→ **Directions for this task**: Scan the data beneath this task and copy each line that includes "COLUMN".

→ **Data section**:
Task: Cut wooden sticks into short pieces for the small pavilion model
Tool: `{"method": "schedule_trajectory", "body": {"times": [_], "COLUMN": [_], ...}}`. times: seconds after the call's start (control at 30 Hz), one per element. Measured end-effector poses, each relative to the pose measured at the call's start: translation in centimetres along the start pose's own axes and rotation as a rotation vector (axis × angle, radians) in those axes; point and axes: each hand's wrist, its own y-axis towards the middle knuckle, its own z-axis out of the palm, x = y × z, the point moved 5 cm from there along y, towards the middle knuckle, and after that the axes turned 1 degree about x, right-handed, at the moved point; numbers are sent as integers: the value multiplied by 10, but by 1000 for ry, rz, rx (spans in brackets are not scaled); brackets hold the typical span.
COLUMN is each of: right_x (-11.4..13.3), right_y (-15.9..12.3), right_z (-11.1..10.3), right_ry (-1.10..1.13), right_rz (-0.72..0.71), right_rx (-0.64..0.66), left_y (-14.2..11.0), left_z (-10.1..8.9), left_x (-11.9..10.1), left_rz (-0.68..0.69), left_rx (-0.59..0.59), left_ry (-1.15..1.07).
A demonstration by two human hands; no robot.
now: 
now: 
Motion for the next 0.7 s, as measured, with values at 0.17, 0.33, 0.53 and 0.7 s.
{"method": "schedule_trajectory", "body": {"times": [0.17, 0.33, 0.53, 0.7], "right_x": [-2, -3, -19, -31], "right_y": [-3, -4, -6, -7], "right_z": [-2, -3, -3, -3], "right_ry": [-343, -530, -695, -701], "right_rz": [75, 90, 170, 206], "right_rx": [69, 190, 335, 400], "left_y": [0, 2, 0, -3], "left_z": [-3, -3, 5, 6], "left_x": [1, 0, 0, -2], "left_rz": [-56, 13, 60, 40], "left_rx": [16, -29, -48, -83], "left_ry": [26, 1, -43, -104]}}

→ **Task solution**:
Tool: `{"method": "schedule_trajectory", "body": {"times": [_], "COLUMN": [_], ...}}`. times: seconds after the call's start (control at 30 Hz), one per element. Measured end-effector poses, each relative to the pose measured at the call's start: translation in centimetres along the start pose's own axes and rotation as a rotation vector (axis × angle, radians) in those axes; point and axes: each hand's wrist, its own y-axis towards the middle knuckle, its own z-axis out of the palm, x = y × z, the point moved 5 cm from there along y, towards the middle knuckle, and after that the axes turned 1 degree about x, right-handed, at the moved point; numbers are sent as integers: the value multiplied by 10, but by 1000 for ry, rz, rx (spans in brackets are not scaled); brackets hold the typical span.
COLUMN is each of: right_x (-11.4..13.3), right_y (-15.9..12.3), right_z (-11.1..10.3), right_ry (-1.10..1.13), right_rz (-0.72..0.71), right_rx (-0.64..0.66), left_y (-14.2..11.0), left_z (-10.1..8.9), left_x (-11.9..10.1), left_rz (-0.68..0.69), left_rx (-0.59..0.59), left_ry (-1.15..1.07).

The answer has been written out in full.